Go to the line holding "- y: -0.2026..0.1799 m" in the entries below and write out exactly every line down to and including the line holding "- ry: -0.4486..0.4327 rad".

(Data entries)
-*-*-

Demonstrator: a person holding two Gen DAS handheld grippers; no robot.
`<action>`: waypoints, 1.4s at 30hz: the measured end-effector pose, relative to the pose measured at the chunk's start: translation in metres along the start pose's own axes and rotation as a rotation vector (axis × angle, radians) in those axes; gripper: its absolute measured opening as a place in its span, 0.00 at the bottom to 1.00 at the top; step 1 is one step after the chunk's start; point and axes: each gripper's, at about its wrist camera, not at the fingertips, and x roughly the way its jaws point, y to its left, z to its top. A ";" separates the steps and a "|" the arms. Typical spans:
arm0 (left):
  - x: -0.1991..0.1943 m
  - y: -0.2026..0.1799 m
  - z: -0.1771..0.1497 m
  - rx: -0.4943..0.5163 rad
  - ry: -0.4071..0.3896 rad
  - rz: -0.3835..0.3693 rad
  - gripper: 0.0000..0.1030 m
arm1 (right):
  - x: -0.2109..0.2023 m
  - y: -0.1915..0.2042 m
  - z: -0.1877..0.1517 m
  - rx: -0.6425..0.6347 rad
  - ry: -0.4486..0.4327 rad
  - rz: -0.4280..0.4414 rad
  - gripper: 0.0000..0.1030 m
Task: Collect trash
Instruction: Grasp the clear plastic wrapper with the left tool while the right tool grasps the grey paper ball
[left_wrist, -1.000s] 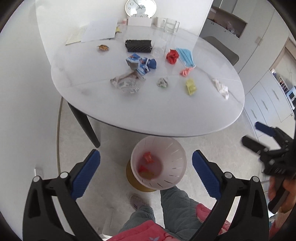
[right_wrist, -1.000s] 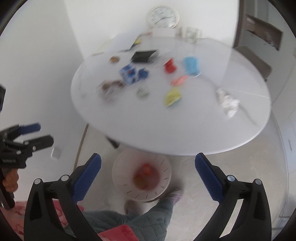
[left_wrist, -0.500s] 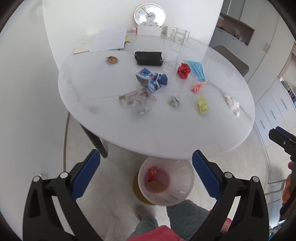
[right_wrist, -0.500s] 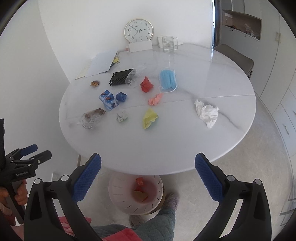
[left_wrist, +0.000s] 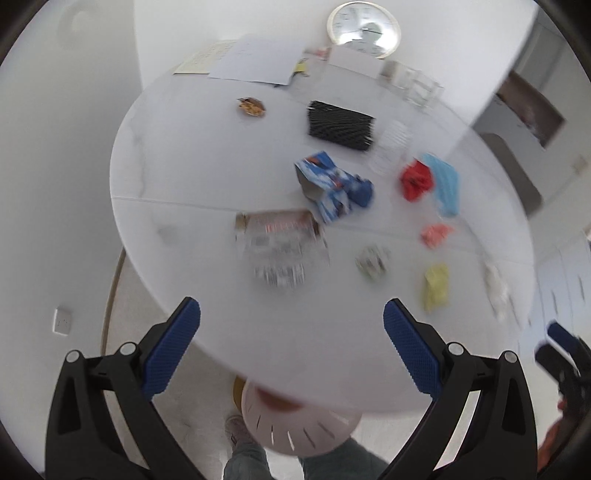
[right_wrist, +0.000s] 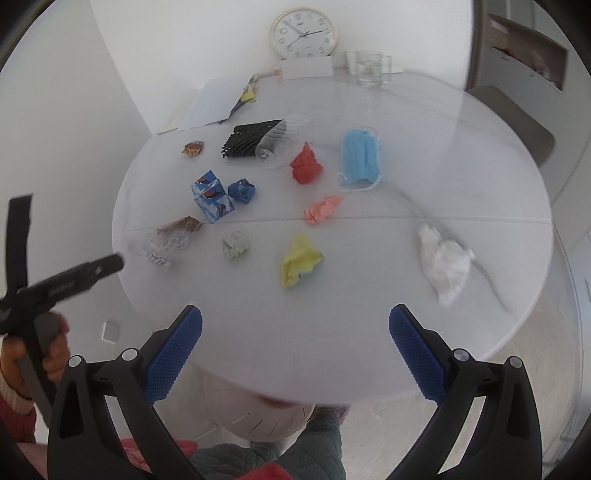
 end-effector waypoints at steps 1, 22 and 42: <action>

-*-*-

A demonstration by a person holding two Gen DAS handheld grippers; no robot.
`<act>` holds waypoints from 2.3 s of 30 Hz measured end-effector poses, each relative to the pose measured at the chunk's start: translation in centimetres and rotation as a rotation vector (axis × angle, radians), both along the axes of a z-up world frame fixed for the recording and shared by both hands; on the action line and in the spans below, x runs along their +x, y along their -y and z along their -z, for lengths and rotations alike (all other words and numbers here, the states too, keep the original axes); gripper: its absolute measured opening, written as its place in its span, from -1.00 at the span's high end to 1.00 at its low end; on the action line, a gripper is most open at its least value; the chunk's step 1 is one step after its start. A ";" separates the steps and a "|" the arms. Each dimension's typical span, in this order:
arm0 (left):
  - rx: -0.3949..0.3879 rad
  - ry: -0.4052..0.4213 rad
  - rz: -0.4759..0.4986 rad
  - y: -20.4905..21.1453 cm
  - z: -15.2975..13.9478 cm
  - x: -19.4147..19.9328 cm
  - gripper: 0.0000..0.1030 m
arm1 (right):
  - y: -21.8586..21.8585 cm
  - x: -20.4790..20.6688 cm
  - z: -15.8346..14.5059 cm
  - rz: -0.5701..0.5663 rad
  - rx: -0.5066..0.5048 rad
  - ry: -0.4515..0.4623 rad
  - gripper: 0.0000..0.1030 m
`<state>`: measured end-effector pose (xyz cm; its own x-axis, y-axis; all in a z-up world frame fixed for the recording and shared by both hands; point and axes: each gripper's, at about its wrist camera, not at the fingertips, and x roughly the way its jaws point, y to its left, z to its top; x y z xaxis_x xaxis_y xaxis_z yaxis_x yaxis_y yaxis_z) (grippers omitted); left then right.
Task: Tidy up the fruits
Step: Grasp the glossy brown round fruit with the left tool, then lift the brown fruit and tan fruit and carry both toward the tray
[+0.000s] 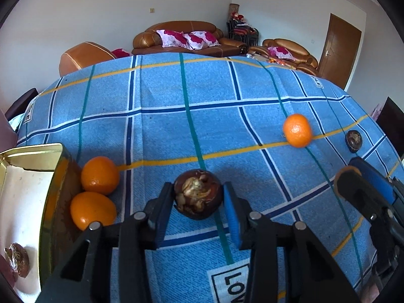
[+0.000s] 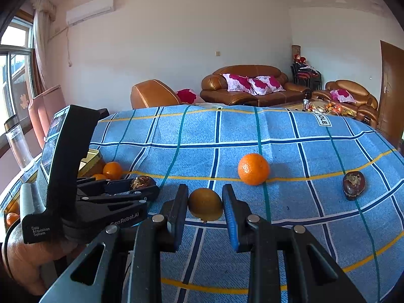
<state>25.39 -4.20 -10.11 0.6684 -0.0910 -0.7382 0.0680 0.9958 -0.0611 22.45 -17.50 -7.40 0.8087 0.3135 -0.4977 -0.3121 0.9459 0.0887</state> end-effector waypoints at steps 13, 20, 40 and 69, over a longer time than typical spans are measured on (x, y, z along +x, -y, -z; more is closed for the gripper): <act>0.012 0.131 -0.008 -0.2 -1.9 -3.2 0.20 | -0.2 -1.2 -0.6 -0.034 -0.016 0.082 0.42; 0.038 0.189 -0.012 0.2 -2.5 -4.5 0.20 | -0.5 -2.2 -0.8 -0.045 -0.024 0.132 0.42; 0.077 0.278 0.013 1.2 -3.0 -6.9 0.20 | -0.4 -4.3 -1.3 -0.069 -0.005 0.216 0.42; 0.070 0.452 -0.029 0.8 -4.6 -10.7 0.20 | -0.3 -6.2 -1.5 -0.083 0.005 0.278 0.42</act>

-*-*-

* **EXERCISE RESPONSE**:
  - y: -0.2026..0.1799 m
  - z: -0.1771..0.1497 m
  - rx: -0.4943..0.5163 rad
  - ry: -0.4071..0.3896 rad
  - rz: -0.3835..0.3693 rad
  - gripper: 0.0000..0.1030 m
arm1 (right):
  - x: -0.2109..0.2023 m
  - y: -0.1915..0.2042 m
  - z: -0.1877..0.1517 m
  - rx: -0.6425..0.6347 rad
  - ry: -0.4486..0.4327 rad

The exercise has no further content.